ThmDex – An index of mathematical definitions, results, and conjectures.
Result R2782 on D226: Set of initial natural numbers
Subresult of R5100: Sum of initial natural numbers raised to a positive integer power
Arithmetic expression for sum of initial natural numbers
Formulation 1
Let $N \in \mathbb{N}$ be a D996: Natural number.
Then \begin{equation} \sum_{n = 0}^N n = \frac{N (N + 1)}{2} \end{equation}
Subresults
R4965: Relationship with the sum of initial natural numbers and the binomial coefficient
Proofs
Proof 1
Let $N \in \mathbb{N}$ be a D996: Natural number.

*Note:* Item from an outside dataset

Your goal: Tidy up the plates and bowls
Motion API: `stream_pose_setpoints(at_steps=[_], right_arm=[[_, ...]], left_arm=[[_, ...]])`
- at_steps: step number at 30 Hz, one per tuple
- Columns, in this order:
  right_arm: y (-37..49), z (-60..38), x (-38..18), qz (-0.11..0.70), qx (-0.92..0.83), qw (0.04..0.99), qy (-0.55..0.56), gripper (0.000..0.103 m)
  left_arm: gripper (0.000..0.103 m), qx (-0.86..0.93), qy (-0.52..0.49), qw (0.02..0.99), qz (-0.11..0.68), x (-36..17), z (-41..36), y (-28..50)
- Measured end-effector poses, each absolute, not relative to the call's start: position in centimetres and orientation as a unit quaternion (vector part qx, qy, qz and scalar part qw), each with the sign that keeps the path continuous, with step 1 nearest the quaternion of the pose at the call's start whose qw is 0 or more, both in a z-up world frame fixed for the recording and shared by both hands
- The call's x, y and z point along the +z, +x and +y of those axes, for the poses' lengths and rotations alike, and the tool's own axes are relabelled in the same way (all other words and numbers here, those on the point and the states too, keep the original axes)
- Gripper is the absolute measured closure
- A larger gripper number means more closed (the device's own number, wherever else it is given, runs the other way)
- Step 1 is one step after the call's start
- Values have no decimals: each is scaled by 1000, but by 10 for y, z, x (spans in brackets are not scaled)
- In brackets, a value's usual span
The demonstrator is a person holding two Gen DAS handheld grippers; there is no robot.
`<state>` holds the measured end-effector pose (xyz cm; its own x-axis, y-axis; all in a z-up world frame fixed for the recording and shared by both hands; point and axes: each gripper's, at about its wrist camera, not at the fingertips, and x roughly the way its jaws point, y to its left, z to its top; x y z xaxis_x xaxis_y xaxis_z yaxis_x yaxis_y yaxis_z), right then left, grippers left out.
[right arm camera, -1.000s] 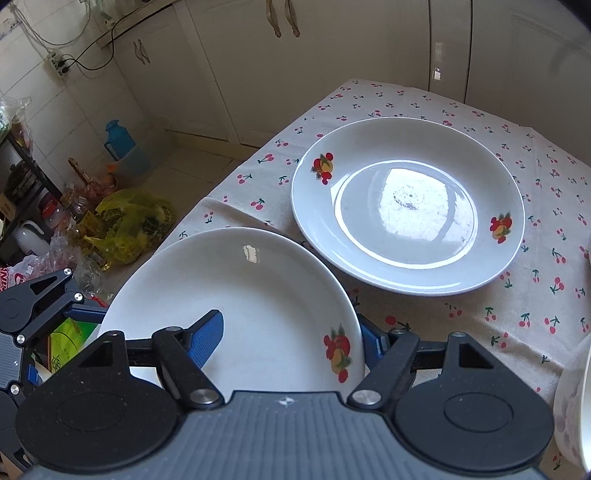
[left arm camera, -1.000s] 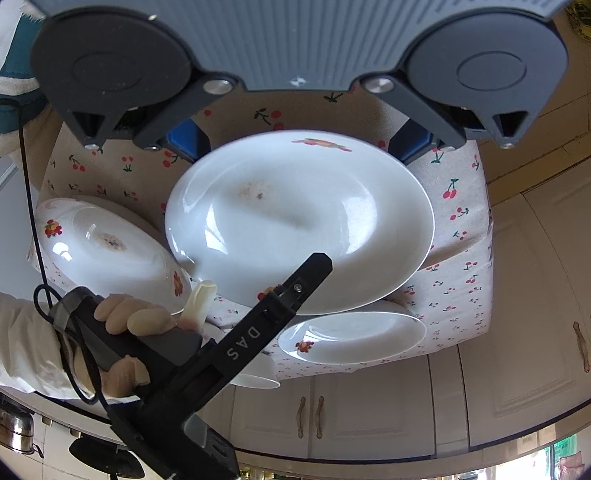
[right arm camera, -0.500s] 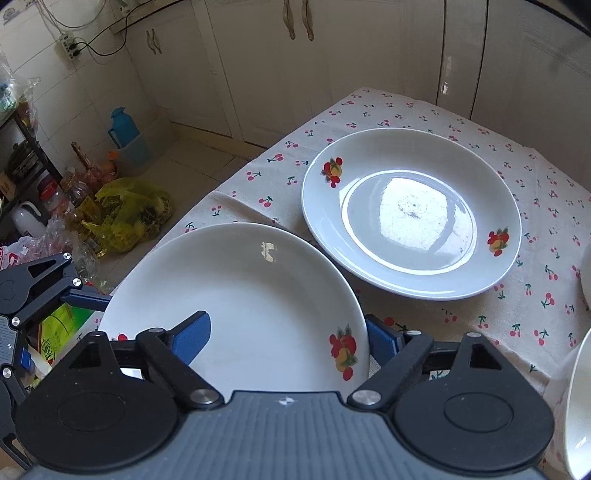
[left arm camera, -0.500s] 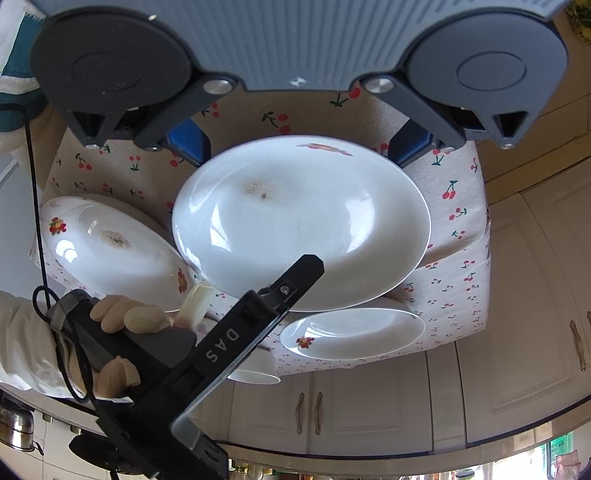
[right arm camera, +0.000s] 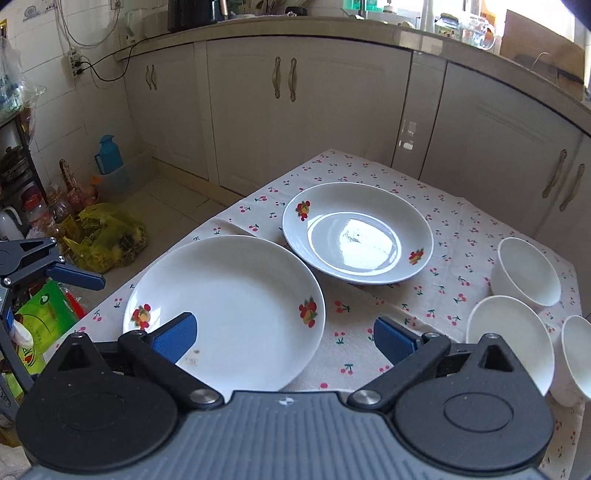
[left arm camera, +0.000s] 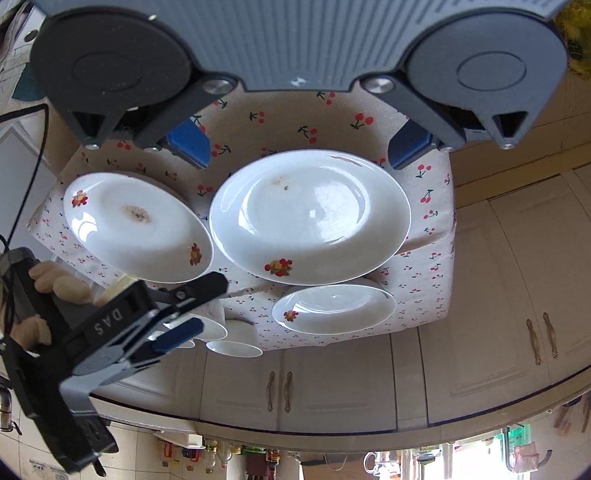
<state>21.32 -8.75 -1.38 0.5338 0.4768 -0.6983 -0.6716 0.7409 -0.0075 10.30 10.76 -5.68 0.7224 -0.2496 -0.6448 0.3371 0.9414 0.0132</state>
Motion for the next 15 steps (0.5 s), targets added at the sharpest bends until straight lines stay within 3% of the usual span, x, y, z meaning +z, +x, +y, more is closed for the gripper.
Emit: stream_pose_setpoints(at_steps=[4, 15], right_arm=[[179, -116, -16, 332, 306, 884, -123, 0], [109, -182, -44, 319, 247, 910, -101, 0]], left_arm=[[1, -110, 88, 935, 325, -52, 88, 87], [1, -108, -17, 950, 294, -43, 55, 69]])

Using result R5644: Complement formula for the sum of initial natural numbers, we have \begin{equation} \begin{split} 2 \sum_{n = 0}^N n & = \sum_{n = 0}^N n + \sum_{n = 0}^N (N - n) \\ & = \sum_{n = 0}^N (n + N - n) \\ & = \sum_{n = 0}^N N \\ & = (N + 1) N \end{split} \end{equation} Dividing both sides by $2$, we then obtain \begin{equation} \begin{split} \sum_{n = 0}^N n = \frac{(N + 1) N}{2} \end{split} \end{equation} as desired. $\square$